Everything DOESN'T Always Happen For A Reason

 
thefive15
 

Everything doesn't always happen for a reason. If that were true, that would mean there would be a reason for cancer, loss, suffering, addiction, bigotry, oppression, unnecessary pain.

If we believe that there is a reason for every bad thing that ever happened, that there is a lesson or some cosmic reason behind it, that would also mean believing we live in a cruel universe that wishes to teach us lessons through pain. I don't think that's true at all.

This is what I want to believe instead:  sometimes, shit happens. And that isn't always related to learning lessons, or seeing the good in it, it just is what it is, and depending on circumstance, it mostly just sucks.

Sh*t happens - image via Pexels

Sh*t happens - image via Pexels

Sometimes, we can have the best of intentions by trying to look at 'the bright side of things' or trying to help somebody who's going through a hard time and say something like 'everything happens for reason', hoping we or they would feel better. The truth is, that can sometimes cause more harm than help.

By jumping over the difficult emotions and trying to find the bright side of things without going through the pain first, we not only invalidate our feelings or the feelings of others, but we actually make the pain worse. A good friend told me once you can postpone all you want, but you can't avoid forever. Eventually you will have to feel what you're going through. What's worse, stuffing down feelings can be incredibly toxic and harmful. Anyone who has tried it can likely attest to that -me included.

The reason I wanted to write about this, is because I know I talk a lot about looking at the positive, and being grateful. But I also talk about feeling feelings, and that's just as important. A good friend of mine is going through a hard time right now, and so are others that I love, including my family. In times like these, I want to be reminded of how important it is to go through what we're experiencing being present, and honouring our feelings of frustration, pain, uncertainty, sadness, stress, anger, loss.

I think the big lesson in this for me is not to hold on to the idea that there's a magical plan out there where somehow, something amazing will happen in our lives after the hardship is over. Unfortunately, life just doesn't work that way.

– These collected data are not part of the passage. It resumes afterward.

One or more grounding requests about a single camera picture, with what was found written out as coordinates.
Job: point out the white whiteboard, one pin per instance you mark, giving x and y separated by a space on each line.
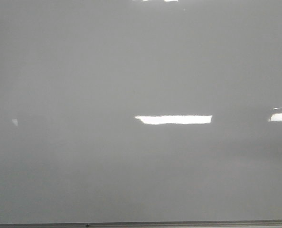
132 110

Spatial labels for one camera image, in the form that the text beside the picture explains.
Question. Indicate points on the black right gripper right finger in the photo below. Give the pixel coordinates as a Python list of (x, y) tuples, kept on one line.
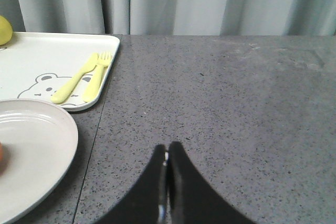
[(192, 199)]

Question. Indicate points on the beige round plate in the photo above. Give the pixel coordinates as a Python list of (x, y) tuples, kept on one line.
[(39, 141)]

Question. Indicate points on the orange fruit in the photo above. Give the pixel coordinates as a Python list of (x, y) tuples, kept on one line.
[(1, 156)]

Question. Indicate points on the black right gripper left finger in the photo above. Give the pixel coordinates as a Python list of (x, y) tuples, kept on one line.
[(146, 201)]

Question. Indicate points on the yellow plastic fork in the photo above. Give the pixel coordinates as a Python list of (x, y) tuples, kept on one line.
[(93, 87)]

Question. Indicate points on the yellow lemon right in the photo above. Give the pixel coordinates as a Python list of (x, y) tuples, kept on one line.
[(6, 31)]

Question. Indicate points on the grey curtain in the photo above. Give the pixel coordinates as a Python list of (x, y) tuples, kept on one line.
[(173, 17)]

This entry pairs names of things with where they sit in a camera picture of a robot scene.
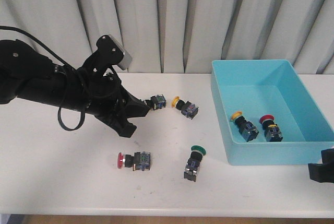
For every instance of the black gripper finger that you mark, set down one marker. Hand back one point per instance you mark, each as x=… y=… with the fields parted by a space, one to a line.
x=321 y=172
x=327 y=155

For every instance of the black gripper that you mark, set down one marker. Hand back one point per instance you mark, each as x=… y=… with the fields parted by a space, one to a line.
x=103 y=86

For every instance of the red button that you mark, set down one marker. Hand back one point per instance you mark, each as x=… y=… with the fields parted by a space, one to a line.
x=139 y=161
x=272 y=131

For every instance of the yellow button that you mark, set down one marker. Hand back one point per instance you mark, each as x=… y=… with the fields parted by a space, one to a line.
x=246 y=128
x=187 y=109

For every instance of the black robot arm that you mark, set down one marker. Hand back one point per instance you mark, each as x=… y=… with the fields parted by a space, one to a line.
x=26 y=74

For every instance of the light blue plastic box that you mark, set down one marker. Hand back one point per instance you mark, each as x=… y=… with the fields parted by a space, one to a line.
x=260 y=87

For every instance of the red button lying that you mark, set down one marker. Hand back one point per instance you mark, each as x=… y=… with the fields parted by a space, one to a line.
x=139 y=161

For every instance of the yellow button lying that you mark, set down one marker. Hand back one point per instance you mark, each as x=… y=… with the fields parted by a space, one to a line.
x=187 y=109

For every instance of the green button near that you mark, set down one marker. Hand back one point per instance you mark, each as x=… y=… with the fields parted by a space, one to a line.
x=193 y=163

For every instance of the grey curtain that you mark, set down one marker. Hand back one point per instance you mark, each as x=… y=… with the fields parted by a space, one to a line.
x=183 y=36

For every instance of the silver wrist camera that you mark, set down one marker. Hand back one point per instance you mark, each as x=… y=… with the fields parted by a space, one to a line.
x=111 y=52

What I want to believe is that we don't need to be defined by our circumstance. We can try to walk through whatever life throws our way, to the best of our ability* (*translation for overachievers: IMPERFECTLY!) with dignity, grace, vulnerability and courage. And perhaps, just perhaps, we can come out of it on the other side stronger, and better equipped to connect with others. Because we would have been changed by our experience, and that will make us more compassionate towards those around us who are also suffering.

The truth is, I really don't know if 'everything happens for a reason' or not. I don't think anyone really does. But if we have the same amount of evidence for both sides, I choose to believe in the path that's kinder, and where there's more healing and growth.

thefive15

One final thought: many, many years ago, one of my sisters was going through a hard time. At least as hard as things could be for your average tween. Growing up in a household of therapists and teachers, her older and well intentioned sisters were trying to help her the best way we knew at the time: reminding her to look on the bright side of things, to think positive. Her reaction was priceless. She ran into her room and before she slammed the door shut, she shouted 'I just want to be negative for 5 freakin' minutes!!!'

It's probably one of the favourite and most helpful lessons we've ever had as a family.

So, if you are having a hard time at the moment, know you are not alone. Take as much time as you need to go through it. Ask for help. Know that it will pass. It may not be over on our own timeline (sadly) but the good news is, nothing lasts forever. We can feel the pain without having to be consumed by it. And maybe nothing magical will happen after the hurt is over. Either way, we will have changed. And if we choose to, we will have grown. That becomes inevitable when we are being present for this amazing -and sometimes challenging- thing that's called life!